Desastre atinge Cebu City após colapso de lixão
Um colapso catastrófico de um aterro sanitário em Cebu City, Filipinas, tirou a vida de pelo menos 11 pessoas, enquanto mais de 20 indivíduos permanecem desaparecidos. O desastre ocorreu na quinta-feira, 8 de janeiro de 2026, quando uma enorme montanha de lixo no Aterro Binaliw desabou subitamente, soterrando dezenas de catadores sob toneladas de resíduos.
Operações de resgate continuam em condições perigosas
Cerca de 100 socorristas continuam a busca por sobreviventes nos escombros instáveis, com operações sendo interrompidas regularmente devido ao deslocamento das pilhas de lixo. 'Sinais de vida ainda foram detectados no aterro na segunda-feira,' disse o prefeito de Cebu City, Nestor Archival, à GMA News. Até o momento, 12 trabalhadores foram resgatados com vida e hospitalizados, mas o número de mortos continua a subir à medida que mais corpos são recuperados.
O Aterro Binaliw, operado por uma empresa privada, processa aproximadamente 1.000 toneladas de resíduos domésticos por dia e serve como a única instalação de processamento de lixo para Cebu City e comunidades vizinhas. A instalação de 15 hectares há muito enfrenta críticas por violações ambientais, pilhas de lixo excessivamente altas que excedem os limites de segurança e gestão inadequada de resíduos.
Problemas sistêmicos e paralelos históricos
Grupos ambientalistas traçam paralelos com o desastre do aterro de Payatas em 2000, que matou centenas, e apontam para o que chamam de 'sistema de gestão de resíduos quebrado' nas Filipinas. Especialistas ambientais apontam décadas de negligência, com o aterro funcionando como um lixão a céu aberto ilegal, apesar de ter sido certificado como uma instalação adequada em 2017.

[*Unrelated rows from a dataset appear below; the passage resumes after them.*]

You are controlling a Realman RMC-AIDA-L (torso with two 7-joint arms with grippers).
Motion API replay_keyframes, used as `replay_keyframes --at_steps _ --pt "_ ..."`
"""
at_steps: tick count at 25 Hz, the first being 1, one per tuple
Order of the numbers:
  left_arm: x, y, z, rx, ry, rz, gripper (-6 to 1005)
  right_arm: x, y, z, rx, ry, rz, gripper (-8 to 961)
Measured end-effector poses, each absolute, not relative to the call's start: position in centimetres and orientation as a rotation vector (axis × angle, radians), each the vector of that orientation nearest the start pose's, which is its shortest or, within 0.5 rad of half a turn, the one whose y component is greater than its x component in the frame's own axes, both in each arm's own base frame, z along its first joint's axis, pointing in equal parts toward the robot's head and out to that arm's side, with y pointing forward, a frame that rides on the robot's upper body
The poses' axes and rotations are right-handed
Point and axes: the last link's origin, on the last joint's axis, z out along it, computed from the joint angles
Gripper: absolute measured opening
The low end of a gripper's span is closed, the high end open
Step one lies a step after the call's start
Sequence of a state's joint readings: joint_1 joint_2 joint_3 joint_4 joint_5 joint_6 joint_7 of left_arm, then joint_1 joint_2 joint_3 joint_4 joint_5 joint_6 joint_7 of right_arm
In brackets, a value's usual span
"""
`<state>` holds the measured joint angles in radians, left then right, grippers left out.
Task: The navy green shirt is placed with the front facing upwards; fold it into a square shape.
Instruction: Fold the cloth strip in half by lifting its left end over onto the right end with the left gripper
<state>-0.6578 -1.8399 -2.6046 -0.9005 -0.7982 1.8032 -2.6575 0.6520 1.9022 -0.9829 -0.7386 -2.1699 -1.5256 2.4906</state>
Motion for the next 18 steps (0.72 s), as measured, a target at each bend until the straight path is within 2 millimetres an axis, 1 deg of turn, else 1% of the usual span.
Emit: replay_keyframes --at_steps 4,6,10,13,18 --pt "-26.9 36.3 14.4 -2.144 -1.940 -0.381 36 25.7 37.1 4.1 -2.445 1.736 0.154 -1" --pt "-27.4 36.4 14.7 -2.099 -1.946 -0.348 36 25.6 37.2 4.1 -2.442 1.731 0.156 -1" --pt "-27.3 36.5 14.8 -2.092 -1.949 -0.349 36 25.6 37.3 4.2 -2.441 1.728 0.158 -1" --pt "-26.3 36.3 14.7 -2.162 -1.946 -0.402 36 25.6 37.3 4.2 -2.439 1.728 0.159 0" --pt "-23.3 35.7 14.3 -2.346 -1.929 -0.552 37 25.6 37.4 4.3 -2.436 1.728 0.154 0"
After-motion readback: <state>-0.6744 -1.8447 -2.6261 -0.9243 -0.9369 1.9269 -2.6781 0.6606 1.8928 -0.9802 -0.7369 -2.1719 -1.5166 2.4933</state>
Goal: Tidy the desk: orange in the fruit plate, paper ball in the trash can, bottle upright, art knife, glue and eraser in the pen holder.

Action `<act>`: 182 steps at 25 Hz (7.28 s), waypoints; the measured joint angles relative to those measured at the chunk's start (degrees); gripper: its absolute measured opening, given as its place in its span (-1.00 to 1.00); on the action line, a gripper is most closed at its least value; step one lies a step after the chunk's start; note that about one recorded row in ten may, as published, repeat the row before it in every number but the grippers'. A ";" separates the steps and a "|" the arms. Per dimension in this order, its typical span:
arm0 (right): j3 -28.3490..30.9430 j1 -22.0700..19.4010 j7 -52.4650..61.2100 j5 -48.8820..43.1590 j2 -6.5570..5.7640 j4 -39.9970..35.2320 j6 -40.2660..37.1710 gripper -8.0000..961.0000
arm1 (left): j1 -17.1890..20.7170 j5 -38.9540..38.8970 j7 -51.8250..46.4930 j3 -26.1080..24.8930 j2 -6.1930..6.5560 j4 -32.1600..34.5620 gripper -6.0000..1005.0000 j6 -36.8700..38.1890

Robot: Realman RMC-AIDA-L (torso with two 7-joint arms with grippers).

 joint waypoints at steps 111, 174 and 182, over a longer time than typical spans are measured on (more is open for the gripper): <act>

'Esta tragédia mostra falhas fundamentais em nossa abordagem de gestão de resíduos,' disse um porta-voz do Greenpeace Filipinas. 'Vemos os mesmos padrões desde Payatas - fiscalização inadequada, infraestrutura precária e comunidades vulneráveis arcando com as consequências.'
Investigações e medidas imediatas
O Departamento de Meio Ambiente e Recursos Naturais das Filipinas suspendeu todas as atividades no aterro, pendente de investigação. Relatórios iniciais sugerem que múltiplos fatores contribuíram para o colapso, incluindo acúmulo excessivo de lixo e chuvas fortes recentes que podem ter desestabilizado o solo sob os resíduos.
Um vereador disse à mídia local que a instalação tornou-se insegura devido à superlotação. Cebu City, com aproximadamente um milhão de habitantes, produz mais de 700 toneladas de resíduos sólidos por dia, sobrecarregando a instalação central que atende 80 barangays (bairros).
Grupos de defesa e políticos pedem uma investigação abrangente sobre a gestão de aterros e reformas urgentes no sistema nacional de gestão de resíduos. A tragédia reacendeu debates sobre o status das Filipinas como o maior contribuinte mundial para a poluição plástica nos oceanos, com cerca de 0,75 milhão de toneladas de plástico mal gerenciado entrando nos oceanos anualmente. A infraestrutura inadequada de gestão de resíduos é um fator-chave nessa crise ambiental global.